Yes, I've used a few different word processors. I'm also able to work straight to page on a typewriter (I learned document layout in typing class at high school, and it stuck - I still tend to stick to minimalist layout styles) and I have reasonably legible handwriting. Now if only I had something decent to write *about*...

(Oh, and HTML is either Notepad for small changes, or Dreamweaver for the big stuff. My tendency to hand-carve HTML in Notepad is what put me off the whole business of web design a long time ago; Dreamweaver is rekindling my interest).

It's probably not a coincidence that I work tech support. Over the last seventeen years, I've been forced into contact with a lot of different types of software, not all of it friendly.

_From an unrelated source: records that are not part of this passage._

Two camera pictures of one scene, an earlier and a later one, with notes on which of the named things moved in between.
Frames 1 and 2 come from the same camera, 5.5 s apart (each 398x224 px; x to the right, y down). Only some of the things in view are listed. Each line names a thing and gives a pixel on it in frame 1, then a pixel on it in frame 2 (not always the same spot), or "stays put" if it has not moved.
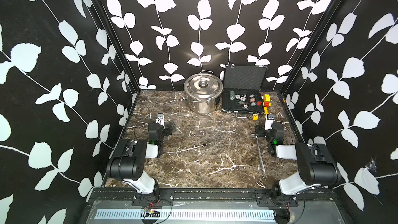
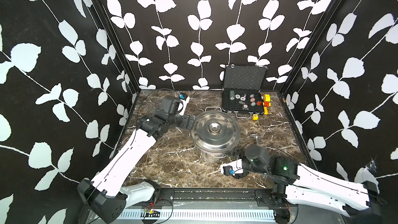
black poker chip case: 242,89 stays put
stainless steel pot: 202,91 → 214,156
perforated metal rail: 179,214 stays put
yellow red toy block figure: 266,103 stays put
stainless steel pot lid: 203,85 → 215,131
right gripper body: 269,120 → 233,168
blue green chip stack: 232,95 stays put
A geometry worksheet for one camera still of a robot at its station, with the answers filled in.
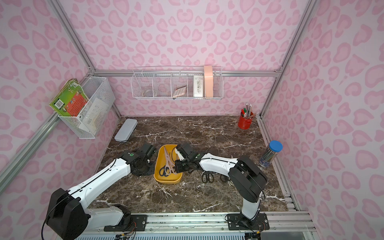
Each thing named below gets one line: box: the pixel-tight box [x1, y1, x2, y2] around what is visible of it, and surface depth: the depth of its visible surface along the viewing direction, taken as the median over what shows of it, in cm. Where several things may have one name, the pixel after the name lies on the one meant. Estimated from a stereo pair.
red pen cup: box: [238, 111, 254, 130], surface depth 114 cm
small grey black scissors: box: [159, 160, 170, 177], surface depth 91 cm
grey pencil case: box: [114, 118, 138, 143], surface depth 112 cm
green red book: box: [49, 78, 90, 117], surface depth 73 cm
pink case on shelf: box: [204, 65, 214, 98], surface depth 84 cm
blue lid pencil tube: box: [259, 140, 283, 168], surface depth 81 cm
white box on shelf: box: [193, 75, 204, 98], surface depth 95 cm
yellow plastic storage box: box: [154, 144, 183, 184], surface depth 88 cm
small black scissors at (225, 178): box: [220, 174, 231, 183], surface depth 89 cm
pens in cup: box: [240, 102, 256, 119], surface depth 109 cm
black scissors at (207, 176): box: [201, 171, 215, 184], surface depth 90 cm
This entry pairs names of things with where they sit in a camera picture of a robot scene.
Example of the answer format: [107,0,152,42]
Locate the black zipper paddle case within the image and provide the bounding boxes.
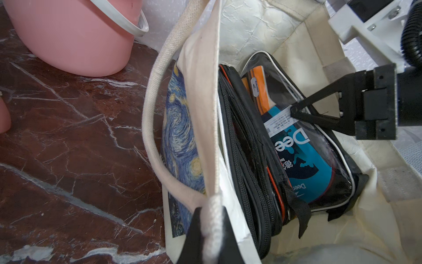
[218,68,286,259]

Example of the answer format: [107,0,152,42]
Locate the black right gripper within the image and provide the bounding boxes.
[291,64,422,140]

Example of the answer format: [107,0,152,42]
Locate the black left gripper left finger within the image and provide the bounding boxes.
[177,207,204,264]

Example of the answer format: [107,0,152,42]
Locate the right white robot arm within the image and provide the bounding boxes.
[291,1,422,140]

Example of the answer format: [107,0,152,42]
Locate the red trimmed paddle case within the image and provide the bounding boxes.
[219,64,311,238]

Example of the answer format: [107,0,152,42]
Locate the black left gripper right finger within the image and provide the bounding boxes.
[222,207,254,264]

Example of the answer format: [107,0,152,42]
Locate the pink watering can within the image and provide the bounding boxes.
[0,98,12,134]

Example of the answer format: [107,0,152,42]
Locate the clear paddle case teal paddle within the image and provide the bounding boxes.
[241,51,369,221]

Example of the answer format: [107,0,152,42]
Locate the pink bucket with lid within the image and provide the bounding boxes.
[3,0,149,77]

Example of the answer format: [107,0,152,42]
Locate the canvas tote bag starry print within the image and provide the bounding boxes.
[142,1,422,264]

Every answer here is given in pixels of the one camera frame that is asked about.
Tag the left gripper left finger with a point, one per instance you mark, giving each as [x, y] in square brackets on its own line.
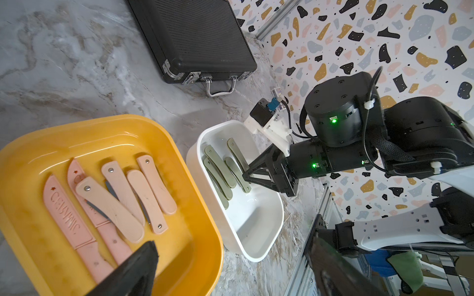
[134, 277]

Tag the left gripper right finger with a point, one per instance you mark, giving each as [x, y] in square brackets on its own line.
[334, 275]

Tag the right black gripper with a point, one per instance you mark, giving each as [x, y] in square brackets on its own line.
[307, 159]

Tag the green folding knife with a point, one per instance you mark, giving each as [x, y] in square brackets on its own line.
[238, 155]
[226, 190]
[223, 199]
[211, 153]
[234, 168]

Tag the white plastic bin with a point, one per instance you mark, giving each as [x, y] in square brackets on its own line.
[253, 221]

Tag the pink folding knife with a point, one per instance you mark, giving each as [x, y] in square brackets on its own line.
[102, 199]
[140, 185]
[163, 196]
[119, 183]

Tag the long pink sheathed knife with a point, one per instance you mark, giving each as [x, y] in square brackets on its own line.
[75, 230]

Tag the yellow plastic bin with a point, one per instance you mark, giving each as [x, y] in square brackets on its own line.
[190, 251]

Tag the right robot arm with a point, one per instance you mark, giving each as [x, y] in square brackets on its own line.
[417, 138]

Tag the green cloth outside cell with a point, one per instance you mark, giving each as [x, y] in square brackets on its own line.
[408, 267]

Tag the black ribbed briefcase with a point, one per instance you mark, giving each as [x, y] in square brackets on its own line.
[196, 42]

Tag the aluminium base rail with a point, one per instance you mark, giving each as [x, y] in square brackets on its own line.
[303, 281]

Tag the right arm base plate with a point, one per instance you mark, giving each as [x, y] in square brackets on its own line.
[341, 237]

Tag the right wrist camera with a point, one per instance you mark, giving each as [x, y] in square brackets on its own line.
[271, 119]

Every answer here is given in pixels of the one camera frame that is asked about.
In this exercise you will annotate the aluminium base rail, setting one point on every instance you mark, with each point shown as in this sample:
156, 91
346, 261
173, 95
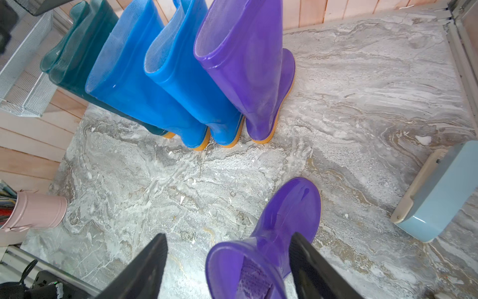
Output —
15, 260

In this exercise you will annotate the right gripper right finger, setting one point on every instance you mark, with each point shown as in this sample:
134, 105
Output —
313, 276

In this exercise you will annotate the pink pencil cup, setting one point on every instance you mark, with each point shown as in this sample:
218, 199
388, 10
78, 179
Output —
22, 210

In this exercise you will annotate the blue rain boot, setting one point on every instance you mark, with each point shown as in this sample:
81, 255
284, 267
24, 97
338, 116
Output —
119, 80
170, 63

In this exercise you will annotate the purple rain boot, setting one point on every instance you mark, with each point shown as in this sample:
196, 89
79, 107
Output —
256, 267
240, 45

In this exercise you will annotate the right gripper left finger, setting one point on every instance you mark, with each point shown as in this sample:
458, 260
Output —
142, 278

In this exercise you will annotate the white wire wall shelf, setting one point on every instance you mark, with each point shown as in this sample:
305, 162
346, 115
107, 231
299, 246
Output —
25, 90

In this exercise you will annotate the teal rain boot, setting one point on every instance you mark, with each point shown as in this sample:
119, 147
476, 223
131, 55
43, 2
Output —
80, 54
78, 13

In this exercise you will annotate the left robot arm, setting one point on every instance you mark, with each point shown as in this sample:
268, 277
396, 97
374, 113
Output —
9, 19

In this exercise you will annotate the light blue box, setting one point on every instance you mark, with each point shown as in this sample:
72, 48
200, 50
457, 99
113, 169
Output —
444, 183

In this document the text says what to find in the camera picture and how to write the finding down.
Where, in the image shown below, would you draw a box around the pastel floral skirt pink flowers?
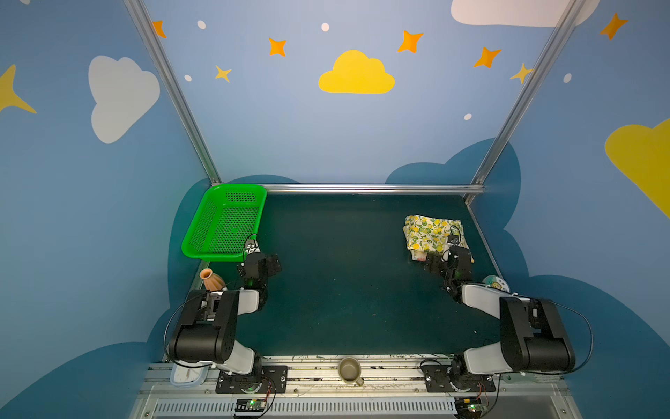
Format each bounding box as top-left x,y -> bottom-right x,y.
410,246 -> 475,263

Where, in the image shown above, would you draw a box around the lemon print skirt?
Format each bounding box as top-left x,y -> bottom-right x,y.
403,215 -> 469,251

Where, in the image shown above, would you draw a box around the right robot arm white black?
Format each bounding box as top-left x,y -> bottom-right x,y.
425,245 -> 577,381

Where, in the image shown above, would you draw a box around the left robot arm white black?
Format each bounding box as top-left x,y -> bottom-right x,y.
164,252 -> 282,381

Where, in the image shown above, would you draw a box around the tape roll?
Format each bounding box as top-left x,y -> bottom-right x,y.
483,275 -> 511,293

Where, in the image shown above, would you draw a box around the terracotta ribbed vase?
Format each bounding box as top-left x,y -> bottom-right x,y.
199,268 -> 227,292

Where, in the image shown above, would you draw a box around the green plastic basket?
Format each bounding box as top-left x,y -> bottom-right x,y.
181,184 -> 267,262

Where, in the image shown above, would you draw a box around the white square clock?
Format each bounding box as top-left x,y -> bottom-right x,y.
170,365 -> 209,389

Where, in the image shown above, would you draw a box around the olive ceramic mug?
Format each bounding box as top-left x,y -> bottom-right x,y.
338,357 -> 365,387

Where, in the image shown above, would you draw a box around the right green circuit board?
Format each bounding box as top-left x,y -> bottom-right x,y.
455,398 -> 487,419

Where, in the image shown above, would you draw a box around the green circuit board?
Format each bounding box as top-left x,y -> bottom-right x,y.
455,398 -> 487,419
233,398 -> 269,417

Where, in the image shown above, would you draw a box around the left green circuit board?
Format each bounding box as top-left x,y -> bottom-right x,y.
233,398 -> 269,417

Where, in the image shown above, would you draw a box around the aluminium frame back rail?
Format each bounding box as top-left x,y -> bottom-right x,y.
263,183 -> 485,196

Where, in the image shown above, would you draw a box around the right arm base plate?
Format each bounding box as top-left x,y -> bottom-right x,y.
420,364 -> 497,393

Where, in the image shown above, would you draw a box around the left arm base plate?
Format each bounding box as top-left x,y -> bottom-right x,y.
215,365 -> 288,395

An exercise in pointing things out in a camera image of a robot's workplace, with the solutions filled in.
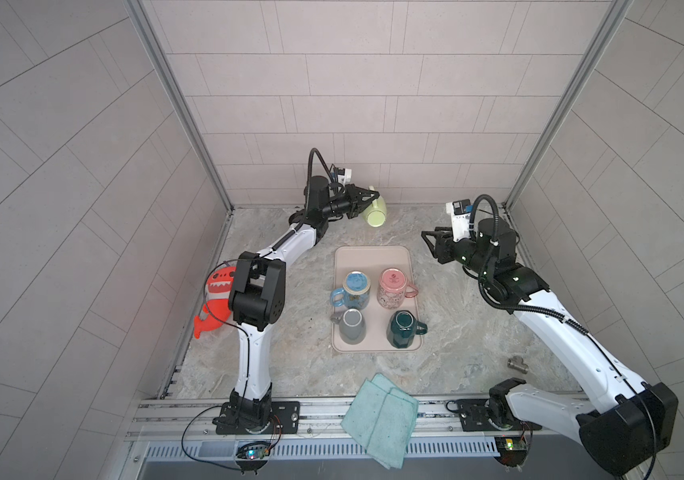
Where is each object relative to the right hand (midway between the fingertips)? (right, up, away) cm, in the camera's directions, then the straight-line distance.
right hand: (427, 231), depth 74 cm
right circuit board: (+18, -51, -6) cm, 54 cm away
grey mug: (-19, -25, +3) cm, 31 cm away
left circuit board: (-40, -48, -10) cm, 64 cm away
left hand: (-11, +10, +10) cm, 18 cm away
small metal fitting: (+25, -35, +4) cm, 43 cm away
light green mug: (-13, +5, +8) cm, 16 cm away
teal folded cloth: (-12, -45, -4) cm, 46 cm away
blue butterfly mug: (-18, -17, +8) cm, 26 cm away
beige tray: (-12, -10, +26) cm, 30 cm away
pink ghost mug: (-8, -16, +9) cm, 20 cm away
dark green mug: (-6, -25, +1) cm, 25 cm away
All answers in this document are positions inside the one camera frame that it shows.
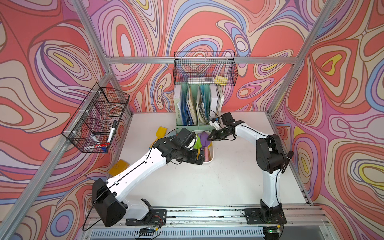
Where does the yellow plastic shovel blue cap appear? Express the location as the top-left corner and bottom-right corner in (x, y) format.
(150, 127), (168, 148)

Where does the mint green file crate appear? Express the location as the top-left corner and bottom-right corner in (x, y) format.
(173, 84), (225, 130)

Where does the black handheld device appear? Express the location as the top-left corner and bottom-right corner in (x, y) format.
(282, 151), (294, 174)

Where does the black wire basket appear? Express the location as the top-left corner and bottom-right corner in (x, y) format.
(62, 83), (130, 154)
(173, 50), (239, 86)

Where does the black white marker pen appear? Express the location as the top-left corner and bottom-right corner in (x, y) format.
(107, 120), (118, 144)

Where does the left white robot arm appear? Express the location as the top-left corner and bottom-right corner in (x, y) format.
(92, 128), (203, 227)

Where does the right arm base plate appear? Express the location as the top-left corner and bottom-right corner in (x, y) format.
(243, 201), (287, 225)

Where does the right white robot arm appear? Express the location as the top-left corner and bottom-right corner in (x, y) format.
(208, 113), (294, 211)

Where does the purple trowel pink handle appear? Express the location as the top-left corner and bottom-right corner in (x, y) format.
(205, 148), (210, 162)
(199, 132), (210, 150)

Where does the white storage tray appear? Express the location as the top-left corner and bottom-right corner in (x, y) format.
(193, 131), (214, 165)

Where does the black wire basket left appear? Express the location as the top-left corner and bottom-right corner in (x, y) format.
(62, 83), (130, 154)

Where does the green scoop yellow handle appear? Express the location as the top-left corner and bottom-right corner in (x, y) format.
(193, 136), (202, 150)

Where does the yellow sponge in basket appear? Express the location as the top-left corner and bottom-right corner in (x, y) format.
(214, 75), (229, 86)

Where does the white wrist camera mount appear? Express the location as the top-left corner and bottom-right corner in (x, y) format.
(209, 119), (222, 130)

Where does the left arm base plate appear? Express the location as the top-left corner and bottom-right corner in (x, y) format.
(126, 209), (167, 227)

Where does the black wire basket back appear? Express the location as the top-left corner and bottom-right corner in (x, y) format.
(173, 50), (239, 86)

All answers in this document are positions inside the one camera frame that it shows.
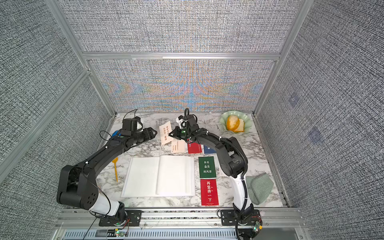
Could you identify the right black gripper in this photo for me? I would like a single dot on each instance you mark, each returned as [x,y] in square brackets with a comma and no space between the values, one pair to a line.
[176,133]

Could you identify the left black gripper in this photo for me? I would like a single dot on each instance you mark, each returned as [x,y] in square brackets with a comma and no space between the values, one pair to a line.
[148,133]

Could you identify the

#106 ::: Serge ::: (view all by) ::: September 18, 2006, 08:49 AM:

Oops. I meant to write Blackbeard's Ghost... My apologies. My only excuse is that I haven't yet had my first cup of Folger's instant crap.

#107 ::: Margaret Organ-Kean ::: (view all by) ::: September 18, 2006, 09:15 AM:

Breaking in with a serious note - are we seeing the October surprise?

Gas prices have dropped here by forty cents or so - over ten percent.

I'm willing to bet they pop right back up after the elections.

#108 ::: Greg London ::: (view all by) ::: September 18, 2006, 10:15 AM:

I'm currently doing as much of my writing as possible in plain text (because it's future-proof),

Microsoft just recently announced that Longhorn (or whatever the codename for the next windows version is, I keep forgetting) won't support plain text because plain text can enable copyright violations. They have dropped the plaintext format and replaced it with a DRM-enabled text tool that beta testers say is as easy to use as FrameMaker. Microsoft's new operating system will take any plaintext file you try to open, wrap it in the DRM-enabled format, and delete the original. Rumors that the OS will then email the FBI have been vehemently denied by Microsoft.

#109 ::: Greg London ::: (view all by) ::: September 18, 2006, 10:23 AM:

I'm currently doing as much of my writing as possible in plain text (because it's future-proof),

Microsoft just recently announced that Longhorn (or whatever the codename for the next windows version is, I keep forgetting) won't support plain text because plain text can enable copyright violations. They have dropped the plaintext format and replaced it with a DRM-enabled text tool that beta testers say is as easy to use as FrameMaker. Microsoft's new operating system will take any plaintext file you try to open, wrap it in the DRM-enabled format, and delete the original. Rumors that the OS will then email the FBI have been vehemently denied by Microsoft, prompting some experts to speculate that the OS might actually email a division within Microsoft tasked with determining whether the uncontrolled text file is the result of copyright piracy and whether any money might be made from a lawsuit.

#110 ::: Greg London ::: (view all by) ::: September 18, 2006, 10:25 AM:

echo? sorry, don't know how that happened.

#111 ::: xeger ::: (view all by) ::: September 18, 2006, 12:43 PM:

#99 ::: j h woodyatt pondered:
p2. A friend of mine claims that using a Dvorak keyboard alleviated the stabbing-pains-in-the-hands problem for him (and two of his friends who recommended it to him). I think people who write novels in VIM are probably geeky enough to use a Dvorak keyboard to do it. (Come on, you know you want to...)

FWIW, the navigation in vi was clearly designed around the qwerty keyboard. It's not nearly as visually intuitive under dvorak, but since most people who take the time to learn dvorak don't hunt-and-peck, I suppose it's not really an issue.

#112 ::: Doug K ::: (view all by) ::: September 18, 2006, 01:43 PM:

I use a Windoze shareware editor Textpad, which is similar to Notetab. It understands Java, HTML, and easily manages files of several mb. Everything I do is written there in good old ascii, then ported to whatever moronic productivity-killing information-eating app is required - PDF, Word, etc. Before this vim was the choice.

I like OpenOffice for producing pretty-print, since the .odt output is just a zipped-up collection of XML documents. This gives at least a fighting chance of recovering the data in the future. It also has a good set of convertors to/from the proprietary formats.

Admittedly the new Word also saves as XML, but it's MS-proprietary XML, golly what a surprise.